名字は何だっただろうか… 駄目だ。この女性の名前さえ、さっき言っていたのに思い出せない。


「と言うことは私の名前も言ってないのね?」

「………」

「私は華々見薙。薙で良いわよ」

「…………」

「まったく…余計な事の心配は出来るクセに、そう言うところ抜けてるのよね」



これだから男は、と呟きながら…
いつの間にか私の上半身の包帯が全て取り払われていた。
首も、肩も、腕も。そしてゆっくりと、血が滲んでいるガーゼを剥がす。


「痛くない?」

「―――…」

「喋れるなら口で言いなさい、喋らないとこのアングラの空気に声帯が慣れないわよ」

「………」

「そうしないといずれ、声が出なくなるわ」




この傷が治るまいが… 声が枯れようが… もう、関係無い。  …はずなのに。

この女が私の背に直接触れる。
其の手もやはり―――…温かい、と思ってしまった。
また…縋りたいと願ってしまう。 愚かな願い。 抱いてはいけない願い。



   生を願う 愚かな―――   ココロ   




「…此処、まだ痛みそうね…」

「―――!うっ…」

「ごめんね、少し我慢して。
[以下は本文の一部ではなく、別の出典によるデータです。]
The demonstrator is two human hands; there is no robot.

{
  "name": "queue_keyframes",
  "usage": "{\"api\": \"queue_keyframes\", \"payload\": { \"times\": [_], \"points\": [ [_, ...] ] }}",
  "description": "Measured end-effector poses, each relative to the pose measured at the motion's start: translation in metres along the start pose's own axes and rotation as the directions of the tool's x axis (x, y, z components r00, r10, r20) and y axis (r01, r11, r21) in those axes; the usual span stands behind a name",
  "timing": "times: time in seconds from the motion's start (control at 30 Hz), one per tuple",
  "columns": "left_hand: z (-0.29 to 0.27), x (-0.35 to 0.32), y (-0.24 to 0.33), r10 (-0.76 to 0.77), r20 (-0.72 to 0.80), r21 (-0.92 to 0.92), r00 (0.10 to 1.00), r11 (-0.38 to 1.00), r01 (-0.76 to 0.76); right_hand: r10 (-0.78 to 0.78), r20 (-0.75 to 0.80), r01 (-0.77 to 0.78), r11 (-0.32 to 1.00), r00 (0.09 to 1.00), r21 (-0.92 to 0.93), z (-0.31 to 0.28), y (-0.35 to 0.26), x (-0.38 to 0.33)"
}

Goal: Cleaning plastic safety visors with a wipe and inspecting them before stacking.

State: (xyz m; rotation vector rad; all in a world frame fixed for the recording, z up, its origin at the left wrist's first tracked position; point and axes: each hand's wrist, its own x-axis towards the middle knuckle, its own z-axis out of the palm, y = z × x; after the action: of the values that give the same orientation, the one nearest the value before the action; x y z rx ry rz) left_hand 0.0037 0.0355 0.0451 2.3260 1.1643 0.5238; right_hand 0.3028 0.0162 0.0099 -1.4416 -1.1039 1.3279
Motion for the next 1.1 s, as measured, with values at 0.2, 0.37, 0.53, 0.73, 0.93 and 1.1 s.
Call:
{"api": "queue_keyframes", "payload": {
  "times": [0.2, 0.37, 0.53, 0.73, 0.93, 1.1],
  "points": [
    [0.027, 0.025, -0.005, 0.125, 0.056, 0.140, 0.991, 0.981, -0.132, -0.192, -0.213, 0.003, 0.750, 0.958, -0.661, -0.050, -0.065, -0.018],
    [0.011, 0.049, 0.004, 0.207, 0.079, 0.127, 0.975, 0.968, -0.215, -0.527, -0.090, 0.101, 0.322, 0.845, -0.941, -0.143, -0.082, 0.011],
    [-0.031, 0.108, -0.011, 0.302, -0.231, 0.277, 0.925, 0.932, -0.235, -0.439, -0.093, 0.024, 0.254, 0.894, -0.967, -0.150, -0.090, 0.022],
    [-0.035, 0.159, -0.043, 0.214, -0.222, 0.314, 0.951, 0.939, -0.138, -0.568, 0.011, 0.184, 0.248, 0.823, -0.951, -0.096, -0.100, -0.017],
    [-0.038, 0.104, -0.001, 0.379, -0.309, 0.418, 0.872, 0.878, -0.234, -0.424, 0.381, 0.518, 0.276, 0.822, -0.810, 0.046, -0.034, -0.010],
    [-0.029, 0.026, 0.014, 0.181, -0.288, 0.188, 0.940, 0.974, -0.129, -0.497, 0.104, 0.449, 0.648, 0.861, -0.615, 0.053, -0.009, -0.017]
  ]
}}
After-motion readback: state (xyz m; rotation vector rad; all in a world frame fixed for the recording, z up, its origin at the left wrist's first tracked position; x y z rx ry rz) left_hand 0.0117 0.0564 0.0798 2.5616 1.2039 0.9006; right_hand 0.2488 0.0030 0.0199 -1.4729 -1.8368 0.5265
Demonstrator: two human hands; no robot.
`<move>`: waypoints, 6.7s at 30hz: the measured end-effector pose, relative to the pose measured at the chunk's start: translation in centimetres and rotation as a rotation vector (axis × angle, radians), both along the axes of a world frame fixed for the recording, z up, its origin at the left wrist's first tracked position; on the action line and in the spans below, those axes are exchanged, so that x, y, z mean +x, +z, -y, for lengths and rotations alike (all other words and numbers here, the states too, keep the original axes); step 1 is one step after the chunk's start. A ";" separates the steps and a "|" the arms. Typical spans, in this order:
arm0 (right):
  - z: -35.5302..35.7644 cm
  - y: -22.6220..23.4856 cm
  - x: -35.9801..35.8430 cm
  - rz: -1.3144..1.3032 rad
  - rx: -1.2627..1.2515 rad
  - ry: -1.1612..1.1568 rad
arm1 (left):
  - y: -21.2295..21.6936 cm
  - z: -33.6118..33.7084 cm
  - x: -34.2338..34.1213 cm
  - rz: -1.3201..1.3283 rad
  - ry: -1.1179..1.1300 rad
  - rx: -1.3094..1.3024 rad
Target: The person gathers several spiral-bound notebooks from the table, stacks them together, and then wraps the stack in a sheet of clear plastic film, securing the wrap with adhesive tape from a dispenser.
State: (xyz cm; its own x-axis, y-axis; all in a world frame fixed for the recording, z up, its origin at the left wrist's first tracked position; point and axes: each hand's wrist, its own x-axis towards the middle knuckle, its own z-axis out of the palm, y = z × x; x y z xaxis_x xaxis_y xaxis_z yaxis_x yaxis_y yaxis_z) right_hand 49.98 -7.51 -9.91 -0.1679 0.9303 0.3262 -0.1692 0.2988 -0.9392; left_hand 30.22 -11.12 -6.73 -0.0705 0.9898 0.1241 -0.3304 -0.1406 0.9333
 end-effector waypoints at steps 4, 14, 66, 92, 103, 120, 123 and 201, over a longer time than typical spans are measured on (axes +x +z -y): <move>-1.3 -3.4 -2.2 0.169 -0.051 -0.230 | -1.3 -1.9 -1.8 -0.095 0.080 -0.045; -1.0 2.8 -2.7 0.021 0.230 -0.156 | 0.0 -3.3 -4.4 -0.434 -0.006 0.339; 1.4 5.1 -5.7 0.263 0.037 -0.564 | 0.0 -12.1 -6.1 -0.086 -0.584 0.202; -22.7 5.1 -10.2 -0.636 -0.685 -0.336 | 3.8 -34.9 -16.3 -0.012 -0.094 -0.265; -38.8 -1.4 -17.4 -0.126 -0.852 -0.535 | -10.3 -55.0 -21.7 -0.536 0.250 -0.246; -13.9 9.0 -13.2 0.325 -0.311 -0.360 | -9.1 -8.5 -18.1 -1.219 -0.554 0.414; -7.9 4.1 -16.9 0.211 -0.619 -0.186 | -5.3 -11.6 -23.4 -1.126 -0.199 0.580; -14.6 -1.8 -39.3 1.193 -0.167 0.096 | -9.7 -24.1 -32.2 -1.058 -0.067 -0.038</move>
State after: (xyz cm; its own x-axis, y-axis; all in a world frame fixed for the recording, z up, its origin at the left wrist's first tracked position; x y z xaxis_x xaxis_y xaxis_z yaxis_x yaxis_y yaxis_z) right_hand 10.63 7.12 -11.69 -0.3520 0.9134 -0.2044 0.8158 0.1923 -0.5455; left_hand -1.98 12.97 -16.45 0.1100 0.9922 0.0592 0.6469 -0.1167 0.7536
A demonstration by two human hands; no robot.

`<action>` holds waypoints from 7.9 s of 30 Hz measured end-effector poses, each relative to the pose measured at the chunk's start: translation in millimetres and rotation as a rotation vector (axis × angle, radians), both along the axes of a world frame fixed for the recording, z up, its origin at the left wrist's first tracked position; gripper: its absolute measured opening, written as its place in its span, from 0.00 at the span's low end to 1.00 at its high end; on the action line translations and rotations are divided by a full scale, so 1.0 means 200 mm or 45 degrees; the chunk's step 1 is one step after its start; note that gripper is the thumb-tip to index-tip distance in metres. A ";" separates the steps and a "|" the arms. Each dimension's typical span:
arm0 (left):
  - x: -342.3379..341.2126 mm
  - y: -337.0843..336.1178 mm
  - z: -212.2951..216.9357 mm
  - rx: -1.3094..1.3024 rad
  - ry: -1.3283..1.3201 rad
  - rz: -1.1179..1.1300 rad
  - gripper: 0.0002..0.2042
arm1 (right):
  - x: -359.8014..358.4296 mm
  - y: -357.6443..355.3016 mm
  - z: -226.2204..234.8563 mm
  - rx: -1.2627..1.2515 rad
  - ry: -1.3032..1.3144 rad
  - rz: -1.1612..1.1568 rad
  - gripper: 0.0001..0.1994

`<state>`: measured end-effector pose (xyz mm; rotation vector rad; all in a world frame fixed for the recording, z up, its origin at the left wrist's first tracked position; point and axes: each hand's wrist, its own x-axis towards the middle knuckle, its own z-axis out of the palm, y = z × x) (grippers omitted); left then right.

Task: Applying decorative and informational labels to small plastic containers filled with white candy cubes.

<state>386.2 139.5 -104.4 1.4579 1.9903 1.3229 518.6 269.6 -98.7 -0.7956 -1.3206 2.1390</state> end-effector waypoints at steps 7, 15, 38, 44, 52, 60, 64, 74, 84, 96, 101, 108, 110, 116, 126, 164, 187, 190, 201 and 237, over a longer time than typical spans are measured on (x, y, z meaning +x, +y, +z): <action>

直ぐ終わるから」

「いッ……」

「もう少し」

「…う、…い、つッ……」


激痛が、私の中の何かを壊すように暴れた。ギッ、と…奥歯を強く噛んで堪える。
消毒液か何かが、ヒヤリと…左肩を貫くような冷たさと痛みを走らせた…。

何時負った傷だか憶えている… ヘヴンから逃げてくる時、政府の追っ手から撃たれた弾だ。
其れが左肩を鋭く掠めた。…抉られなかっただけ良かったと思ったが、軽くはなかった。
この傷で恐らく丸1日は走り回って逃げていた… もう駄目だと思った時、あの場所で蜘蛛の男達に囲まれたのだ。

そして―――



「…多少は動かせるかしら?」

「………」



左肩にきつくきつく包帯を巻かれている…。動くわけがないと思った。
いや、きっとそんなには酷く無かっただろう、ただ傷口の痛みがそれを過度に表現しているだけ。
恐る恐る左肩を上げてみる。―――想像以上に簡単に、関節さえも上げられた。
処方が上手い。自分でも驚いて、私は女の顔を振り返ってしまった…

クス、と… 綺麗な微笑みが私に降りかかった…



「大丈夫そうね。…他も診るから、そのままでいて。…あと、脚も診るわね」

「―――……」



何者、この女。
―――ヘヴンの医者よりも余程腕が立つのでは…


「女の子だから、丁寧に治療しないと跡になったら大変だもの」

「…………」




……大人しく、女の言葉に従う事にした。


生きるのも死ぬのも関係ないから。
―――…恐怖心を抱く事さえ、私には不相応だ。

好きにしてくれればいい。そう思えば良いと…弱い胸に言い聞かせた。







  縋っている、と…  また襲って来るであろうあの頭痛に、非難される  …前に。